Evraz Bid for Oregon Steel Okayed by Committee on Foreign Investment
01/10/2007 -
Jan. 10, 2007 — The Committee on Foreign Investment in the United States (CFIUS) has concluded its review of Evraz Group's proposed acquisition of Oregon Steel Mills without need for further investigation under the Exon-Florio Amendment.
The Committee’s decision satisfies the condition to Evraz's pending cash tender offer relating to the review of the proposed acquisition by CFIUS has been satisfied.
Evraz wills waive the condition to the tender offer requiring expiration or termination of the International Traffic in Arms Regulations (ITAR) notification period. Following a careful review of the existing facts and circumstances (including results of the CFIUS review), Evraz determined that the review being made pursuant to ITAR should not further impact the structure of the transaction or the timing of its closure.
As a result, Evraz announced that the cash tender offer by wholly owned subsidiary Oscar Acquisition Merger Sub to purchase all outstanding shares of Oregon Steel common stock (including the associated preferred stock purchase rights) is being extended until 5:00 p.m., New York City time, on January 12, 2007, unless further extended or terminated. Assuming that the minimum tender condition is satisfied at that time, Evraz anticipates that the tender offer will close at that time.
Evraz and Oscar Acquisition Merger Sub have been advised by Mellon Investor Services LLC, the depositary for the tender offer, that as of January 9, 2007, stockholders of Oregon Steel had tendered into the tender offer 13,111,392 shares of Oregon Steel common stock, representing approximately 36.6% of the outstanding shares of common stock of Oregon Steel.
The tender offer is being made pursuant to the November 20, 2006, merger agreement among Evraz, Oscar Acquisition Merger Sub, Inc. and Oregon Steel. Upon the successful closing of the tender offer, Oregon Steel stockholders would receive $63.25 in cash for each share of Oregon Steel common stock tendered in the tender offer, less any required withholding taxes. Following the purchase of shares in the tender offer, Oregon Steel would become a subsidiary of Evraz. Except as described above, all of the other terms and conditions of the tender offer remain unchanged.

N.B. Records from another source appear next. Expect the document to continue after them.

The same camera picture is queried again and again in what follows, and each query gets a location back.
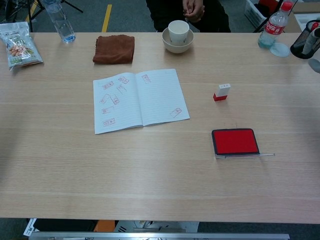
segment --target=plastic bag
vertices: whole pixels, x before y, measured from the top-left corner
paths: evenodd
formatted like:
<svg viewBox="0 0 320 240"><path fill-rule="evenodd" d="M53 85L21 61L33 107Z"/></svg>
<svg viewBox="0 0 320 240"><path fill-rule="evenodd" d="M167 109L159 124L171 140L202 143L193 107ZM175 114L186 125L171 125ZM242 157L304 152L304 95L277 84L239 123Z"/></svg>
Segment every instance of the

Under the merger agreement, if all of the conditions to the tender offer are not satisfied as of any expiration date, Evraz will have the right, and under certain circumstances, may be required, to further extend the tender offer.
The company notes that this announcement is neither an offer to purchase nor a solicitation of an offer to sell shares of Oregon Steel.
Evraz Group SA is one of the largest vertically-integrated steel and mining businesses with operations mainly in Russia. Principal assets include three of the leading steel plants in Russia: Nizhny Tagil (NTMK) in the Urals region and West Siberian (Zapsib) and Novokuznetsk (NKMK) in Siberia, as well as Palini e Bertoli in Italy and Vitkovice Steel in the Czech Republic. Evraz Group’s fast-growing mining businesses comprise Evrazruda, the Kachkanarsky (KGOK) and Vysokogorsky (VGOK) iron ore mining complexes and Neryungriugol coal company and equity interests in the Raspadskaya and Yuzhkuzbassugol coal mines. The mining assets enable Evraz Group to be a vertically integrated steel producer. In 2005, Evraz Group produced 13.9 million tonnes of crude steel.
Evraz Group also owns and operates the Nakhodka commercial sea port, in the Far East of Russia, which facilitates its access to Asian export markets. Evraz vanadium operations comprise Strategic Minerals Corp., USA, and a 24.9% equity interest in Highveld Steel and Vanadium Corp., South Africa.